Les Bureaux des deux assemblées semblent très peu pressés et, pour des raisons qu'on ignore, l'un cherche à céder la priorité à l'autre. De fait, personne ne sait qui, des sénateurs ou des députés seront les premiers à inviter Mme Pierre-Louis à soumettre ses pièces en vue de déterminer son éligibilité.
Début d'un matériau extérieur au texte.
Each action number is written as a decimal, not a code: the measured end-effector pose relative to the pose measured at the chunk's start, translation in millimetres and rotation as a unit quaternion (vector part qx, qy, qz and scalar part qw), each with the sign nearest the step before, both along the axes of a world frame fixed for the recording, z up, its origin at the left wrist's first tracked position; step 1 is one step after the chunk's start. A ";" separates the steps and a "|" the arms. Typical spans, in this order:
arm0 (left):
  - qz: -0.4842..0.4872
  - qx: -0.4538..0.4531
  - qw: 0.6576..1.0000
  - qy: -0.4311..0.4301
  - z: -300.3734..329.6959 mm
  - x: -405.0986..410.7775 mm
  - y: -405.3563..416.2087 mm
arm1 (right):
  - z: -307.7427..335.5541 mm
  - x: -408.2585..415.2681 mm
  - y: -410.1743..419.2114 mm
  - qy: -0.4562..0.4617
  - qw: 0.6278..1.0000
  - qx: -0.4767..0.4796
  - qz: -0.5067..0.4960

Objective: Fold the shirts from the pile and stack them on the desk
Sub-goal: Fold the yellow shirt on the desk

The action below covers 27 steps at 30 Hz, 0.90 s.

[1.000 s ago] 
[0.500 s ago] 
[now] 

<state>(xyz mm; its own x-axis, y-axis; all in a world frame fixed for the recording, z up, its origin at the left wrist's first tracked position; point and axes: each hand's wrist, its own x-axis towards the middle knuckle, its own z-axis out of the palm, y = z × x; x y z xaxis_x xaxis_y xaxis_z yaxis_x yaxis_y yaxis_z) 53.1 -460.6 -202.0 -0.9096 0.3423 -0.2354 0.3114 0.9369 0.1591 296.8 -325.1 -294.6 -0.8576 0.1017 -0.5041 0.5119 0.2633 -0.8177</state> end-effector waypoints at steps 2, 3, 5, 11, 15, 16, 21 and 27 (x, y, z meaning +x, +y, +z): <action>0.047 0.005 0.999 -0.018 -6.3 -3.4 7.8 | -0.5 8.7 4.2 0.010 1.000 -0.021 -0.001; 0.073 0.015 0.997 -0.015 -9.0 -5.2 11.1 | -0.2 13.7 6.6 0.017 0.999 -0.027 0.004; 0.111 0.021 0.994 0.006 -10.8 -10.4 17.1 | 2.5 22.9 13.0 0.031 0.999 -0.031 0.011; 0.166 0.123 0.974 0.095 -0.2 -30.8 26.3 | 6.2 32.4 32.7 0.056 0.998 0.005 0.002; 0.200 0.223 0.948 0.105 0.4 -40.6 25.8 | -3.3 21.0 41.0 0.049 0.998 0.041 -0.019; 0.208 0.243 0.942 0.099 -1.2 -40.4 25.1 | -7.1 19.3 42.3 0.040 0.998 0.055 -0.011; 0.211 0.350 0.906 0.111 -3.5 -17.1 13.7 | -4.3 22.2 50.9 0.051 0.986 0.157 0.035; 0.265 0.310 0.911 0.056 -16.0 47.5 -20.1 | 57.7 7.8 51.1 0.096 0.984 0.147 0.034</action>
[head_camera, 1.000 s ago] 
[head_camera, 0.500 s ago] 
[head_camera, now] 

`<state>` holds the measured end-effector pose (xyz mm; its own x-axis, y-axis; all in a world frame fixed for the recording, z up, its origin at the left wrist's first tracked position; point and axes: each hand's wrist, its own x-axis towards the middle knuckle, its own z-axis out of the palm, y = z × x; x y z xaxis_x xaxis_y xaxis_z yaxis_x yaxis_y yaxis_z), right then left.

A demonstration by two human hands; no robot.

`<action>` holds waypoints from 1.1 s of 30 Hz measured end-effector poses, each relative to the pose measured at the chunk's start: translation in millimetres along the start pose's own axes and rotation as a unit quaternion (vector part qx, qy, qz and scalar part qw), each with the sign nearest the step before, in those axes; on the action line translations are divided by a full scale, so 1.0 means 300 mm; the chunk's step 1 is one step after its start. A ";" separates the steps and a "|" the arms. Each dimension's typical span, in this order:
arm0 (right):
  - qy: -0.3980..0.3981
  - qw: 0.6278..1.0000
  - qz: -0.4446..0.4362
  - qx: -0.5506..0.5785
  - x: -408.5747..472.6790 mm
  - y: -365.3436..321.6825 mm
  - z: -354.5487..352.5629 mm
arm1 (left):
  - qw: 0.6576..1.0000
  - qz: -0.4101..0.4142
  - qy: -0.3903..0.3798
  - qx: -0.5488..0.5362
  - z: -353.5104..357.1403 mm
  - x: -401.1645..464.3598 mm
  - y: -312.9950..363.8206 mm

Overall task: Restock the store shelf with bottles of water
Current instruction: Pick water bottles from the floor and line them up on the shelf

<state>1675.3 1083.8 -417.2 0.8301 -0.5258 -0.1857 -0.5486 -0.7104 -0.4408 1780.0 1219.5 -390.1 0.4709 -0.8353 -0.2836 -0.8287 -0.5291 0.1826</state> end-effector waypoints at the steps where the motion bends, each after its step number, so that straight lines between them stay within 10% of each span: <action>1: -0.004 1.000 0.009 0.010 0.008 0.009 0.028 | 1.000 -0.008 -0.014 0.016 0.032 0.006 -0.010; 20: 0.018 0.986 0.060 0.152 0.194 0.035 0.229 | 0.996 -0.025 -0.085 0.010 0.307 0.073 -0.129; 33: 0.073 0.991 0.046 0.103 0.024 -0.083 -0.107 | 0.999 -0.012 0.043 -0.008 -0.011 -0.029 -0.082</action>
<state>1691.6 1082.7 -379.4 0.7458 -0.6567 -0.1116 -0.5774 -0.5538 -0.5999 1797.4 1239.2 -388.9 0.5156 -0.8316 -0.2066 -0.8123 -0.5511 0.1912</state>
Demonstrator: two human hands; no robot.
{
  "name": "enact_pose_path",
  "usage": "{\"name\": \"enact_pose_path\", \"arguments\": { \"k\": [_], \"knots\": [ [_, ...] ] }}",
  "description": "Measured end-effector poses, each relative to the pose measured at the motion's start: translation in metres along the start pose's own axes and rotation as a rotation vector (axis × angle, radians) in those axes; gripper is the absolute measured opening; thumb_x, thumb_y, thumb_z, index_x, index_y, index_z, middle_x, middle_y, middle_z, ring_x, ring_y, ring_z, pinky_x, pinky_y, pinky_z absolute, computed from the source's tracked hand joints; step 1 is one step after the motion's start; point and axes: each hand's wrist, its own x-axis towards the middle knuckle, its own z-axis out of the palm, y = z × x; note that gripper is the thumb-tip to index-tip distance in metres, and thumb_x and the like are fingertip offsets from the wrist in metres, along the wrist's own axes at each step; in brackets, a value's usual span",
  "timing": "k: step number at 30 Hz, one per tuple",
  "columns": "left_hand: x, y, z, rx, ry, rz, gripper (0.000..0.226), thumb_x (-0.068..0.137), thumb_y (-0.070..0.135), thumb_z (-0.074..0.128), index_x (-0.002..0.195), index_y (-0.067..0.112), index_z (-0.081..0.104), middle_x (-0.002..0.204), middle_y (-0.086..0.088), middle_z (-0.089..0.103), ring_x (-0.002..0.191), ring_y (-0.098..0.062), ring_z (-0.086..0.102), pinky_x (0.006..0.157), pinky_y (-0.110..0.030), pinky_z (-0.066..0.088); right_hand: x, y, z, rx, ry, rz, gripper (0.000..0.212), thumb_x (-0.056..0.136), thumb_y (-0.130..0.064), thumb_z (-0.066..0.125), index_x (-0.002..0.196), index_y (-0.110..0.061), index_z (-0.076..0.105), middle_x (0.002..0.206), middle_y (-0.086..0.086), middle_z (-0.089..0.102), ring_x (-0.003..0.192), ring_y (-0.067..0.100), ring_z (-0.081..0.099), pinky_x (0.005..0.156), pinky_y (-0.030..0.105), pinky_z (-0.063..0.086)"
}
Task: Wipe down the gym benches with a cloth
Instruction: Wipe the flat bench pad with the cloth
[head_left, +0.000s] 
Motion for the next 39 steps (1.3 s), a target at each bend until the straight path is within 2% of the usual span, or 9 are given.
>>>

Face à ce blocage apparent, le viceprésident de la Chambre des députés, Eloune Doréus (OPL/Môle Saint-Nicolas, Nord-Ouest), a mis en garde vendredi contre toute « politique de marronnage ». En ce sens, il a promis la formation au plus tard jeudi prochain de la commission spéciale chargée de l'analyse du dossier du Premier ministre désigné. L'élu de l'Organisation du Peuple en lutte (OPL) a aussi fait remarquer qu'il n'est prévu dans aucun règlement que le processus de ratification d'un Premier ministre désigné doit démarrer à la Chambre basse.
Depuis l'adoption, début avril, de la motion de censure du Sénat contre le Premier ministre sortant, JacquesÉdouard Alexis, au milieu d'une tempête sociale contre la faim et la cherté de la vie, Haïti est privée d'un gouvernement légitime, rappelle Radio Kiskeya.